Revealing the Fingerprints of God for Small Groups 

This video series has three parts. Each part articulates additional evidence for the existence of God. Click a session to skip down to begin your session.

  1. The Fingerprints (Evidence) of God in Nature – 20 minutes
  2. The Fingerprints (Evidence) of God in History – 27 minutes
  3. The Fingerprints (Evidence) of God in Transformed Lives – 21 minutes

Support resources available (FaithSearch online store)

  • Surprised by Faith (SBF), 160 pages
  • Making Sense of Creation and Evolution (MSCE), pp. 23-28

For each part of the presentation, a session outline, the key issue, and discussion questions are provided in this guide. A suggested sequence for your facilitation of the group is itemized below.

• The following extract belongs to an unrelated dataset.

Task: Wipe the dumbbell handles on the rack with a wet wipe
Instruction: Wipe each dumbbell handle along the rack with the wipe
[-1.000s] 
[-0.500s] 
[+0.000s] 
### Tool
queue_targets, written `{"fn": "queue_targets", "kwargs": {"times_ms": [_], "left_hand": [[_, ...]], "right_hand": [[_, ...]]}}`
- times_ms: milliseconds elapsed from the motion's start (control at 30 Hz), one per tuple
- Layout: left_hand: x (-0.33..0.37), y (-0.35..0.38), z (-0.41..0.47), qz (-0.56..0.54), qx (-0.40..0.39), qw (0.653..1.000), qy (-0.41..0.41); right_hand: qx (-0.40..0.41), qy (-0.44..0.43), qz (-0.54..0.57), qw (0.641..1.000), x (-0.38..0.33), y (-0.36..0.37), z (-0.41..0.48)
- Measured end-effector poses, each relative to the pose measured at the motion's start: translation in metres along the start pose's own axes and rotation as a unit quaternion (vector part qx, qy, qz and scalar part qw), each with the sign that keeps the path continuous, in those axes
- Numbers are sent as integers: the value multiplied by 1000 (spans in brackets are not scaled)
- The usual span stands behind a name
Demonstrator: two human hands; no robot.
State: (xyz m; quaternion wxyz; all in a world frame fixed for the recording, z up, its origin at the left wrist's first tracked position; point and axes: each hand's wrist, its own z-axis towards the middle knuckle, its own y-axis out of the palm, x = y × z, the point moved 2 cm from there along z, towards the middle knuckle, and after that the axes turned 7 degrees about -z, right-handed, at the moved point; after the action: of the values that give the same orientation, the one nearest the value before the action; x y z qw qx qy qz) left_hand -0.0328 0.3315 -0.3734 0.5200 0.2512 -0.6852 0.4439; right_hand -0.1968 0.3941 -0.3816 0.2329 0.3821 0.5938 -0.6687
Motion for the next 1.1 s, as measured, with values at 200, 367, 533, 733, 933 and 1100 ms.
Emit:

Suggested Session Sequence for using Revealing the Fingerprints of God in small groups

  1. Open in prayer.  
  2. Introduce the video series to your group (a recommendation has been included in this Quick Guide just before the first session below). 
  3. Watch the session video segment.
  4. Identify the key issue and interact with your group about it.
  5. Use the questions provided for discussion. The author’s thoughts are also provided for each discussion question to give you and your group additional insight.
  6. Announce the next session in the series.
  7. Close your time with prayer.

A suggested introduction of Revealing the Fingerprints of God video series

The foundational question in Twenty-first Century world culture is not whether Christianity is true. Rather, it is whether a personal God even exists beyond the imagination and wishful thinking of theists. In this presentation, Dr. Bierle details three easily understood and persuasive reasons which reveal the “fingerprints” of God: the argument for Intelligent Design in nature; the validation of the historicity of the incarnation of Jesus Christ; and the common experience of life transformation seen in people everywhere who are born again through faith in Jesus. Indeed, the Bible states that the testimony of nature, history, and life transformation render people “without excuse” if they deny the existence of a personal creator God (Romans 1:18-20).

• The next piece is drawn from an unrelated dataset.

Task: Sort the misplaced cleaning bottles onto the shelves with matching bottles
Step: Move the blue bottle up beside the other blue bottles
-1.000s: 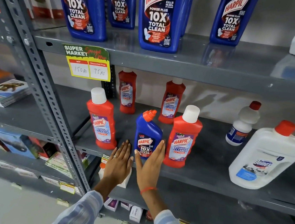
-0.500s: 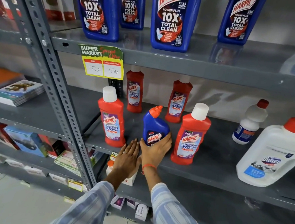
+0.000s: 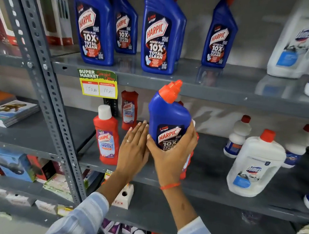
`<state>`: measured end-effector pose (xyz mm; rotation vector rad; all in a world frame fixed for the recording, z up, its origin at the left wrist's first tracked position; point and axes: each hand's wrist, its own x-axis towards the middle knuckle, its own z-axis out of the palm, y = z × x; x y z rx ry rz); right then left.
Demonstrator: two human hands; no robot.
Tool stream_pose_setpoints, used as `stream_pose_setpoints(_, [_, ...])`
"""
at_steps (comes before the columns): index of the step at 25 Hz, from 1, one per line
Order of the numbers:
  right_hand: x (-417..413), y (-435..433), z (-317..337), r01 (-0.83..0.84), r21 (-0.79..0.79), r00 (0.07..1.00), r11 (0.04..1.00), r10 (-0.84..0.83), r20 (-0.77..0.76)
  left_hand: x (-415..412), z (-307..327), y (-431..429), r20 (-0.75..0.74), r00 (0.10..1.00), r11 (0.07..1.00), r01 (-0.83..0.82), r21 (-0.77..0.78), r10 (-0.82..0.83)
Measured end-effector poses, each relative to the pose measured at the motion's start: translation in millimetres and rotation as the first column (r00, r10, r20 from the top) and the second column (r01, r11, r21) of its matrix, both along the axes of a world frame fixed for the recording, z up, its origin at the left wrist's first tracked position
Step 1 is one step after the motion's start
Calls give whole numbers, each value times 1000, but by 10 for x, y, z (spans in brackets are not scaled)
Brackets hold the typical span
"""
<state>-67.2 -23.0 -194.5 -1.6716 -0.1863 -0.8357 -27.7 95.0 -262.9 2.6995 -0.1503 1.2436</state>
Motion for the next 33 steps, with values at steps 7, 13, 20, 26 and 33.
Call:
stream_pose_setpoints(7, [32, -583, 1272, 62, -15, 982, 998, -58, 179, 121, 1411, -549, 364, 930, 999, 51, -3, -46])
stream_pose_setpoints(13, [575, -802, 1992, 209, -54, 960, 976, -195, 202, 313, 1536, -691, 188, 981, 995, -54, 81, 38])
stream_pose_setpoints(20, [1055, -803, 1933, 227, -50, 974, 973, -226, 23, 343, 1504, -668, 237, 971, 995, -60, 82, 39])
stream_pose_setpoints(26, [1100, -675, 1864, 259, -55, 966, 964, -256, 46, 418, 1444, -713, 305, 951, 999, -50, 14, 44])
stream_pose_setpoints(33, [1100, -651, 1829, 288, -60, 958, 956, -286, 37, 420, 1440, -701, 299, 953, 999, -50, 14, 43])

Session One: The Fingerprints (Evidence) of God in Nature 

VIDEO play time – 20 minutes
Resource: Making Sense of Creation and Evolution, pages 23-28

Outline 

  • An intelligent source is expected by the intuitive conviction of even a casual observer of nature. 
  • Nature can reveal “that” an intelligent Creator must exist, but not anything about “who” it is. 
  • Examples of scientific evidence clearly support intelligence and design in nature. 
  • Without Excuse – Romans 1:18-20 

Key Issue: How can nature, with its abundant evidence of high specificity, be explained without an intelligent cause?

Session 1 Q&A 

Group Discussions and Reflection Questions.
Click each question to read the Author’s Thoughts.

1. If someone told you that the four presidential faces on Mt. Rushmore are the result of millions of years of wind and water erosion, what would you think or say? What if someone claimed to get a musical score by tumbling millions of plastic notes in a rock polisher for a year? Discuss whether these examples are different from the claim that the entire universe is the result of billions of years of chance events without any intelligence.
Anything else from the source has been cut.